Find each line below that includes "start", then copy it.

= Beginning of Section =

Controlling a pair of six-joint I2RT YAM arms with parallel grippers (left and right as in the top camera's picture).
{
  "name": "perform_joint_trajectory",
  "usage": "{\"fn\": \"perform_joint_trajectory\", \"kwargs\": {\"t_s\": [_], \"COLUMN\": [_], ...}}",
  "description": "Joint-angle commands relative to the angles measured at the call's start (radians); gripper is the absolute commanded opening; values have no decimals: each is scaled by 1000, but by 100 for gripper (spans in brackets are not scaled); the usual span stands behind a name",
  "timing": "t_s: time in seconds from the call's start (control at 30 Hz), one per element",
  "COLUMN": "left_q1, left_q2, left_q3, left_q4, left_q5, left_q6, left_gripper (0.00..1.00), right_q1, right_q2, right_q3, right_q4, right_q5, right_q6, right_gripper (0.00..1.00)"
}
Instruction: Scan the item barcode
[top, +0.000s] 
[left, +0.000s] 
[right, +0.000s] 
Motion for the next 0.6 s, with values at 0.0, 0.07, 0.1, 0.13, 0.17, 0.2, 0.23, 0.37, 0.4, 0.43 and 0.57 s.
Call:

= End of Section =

Written reply:
  "description": "Joint-angle commands relative to the angles measured at the call's start (radians); gripper is the absolute commanded opening; values have no decimals: each is scaled by 1000, but by 100 for gripper (spans in brackets are not scaled); the usual span stands behind a name",
  "timing": "t_s: time in seconds from the call's start (control at 30 Hz), one per element",

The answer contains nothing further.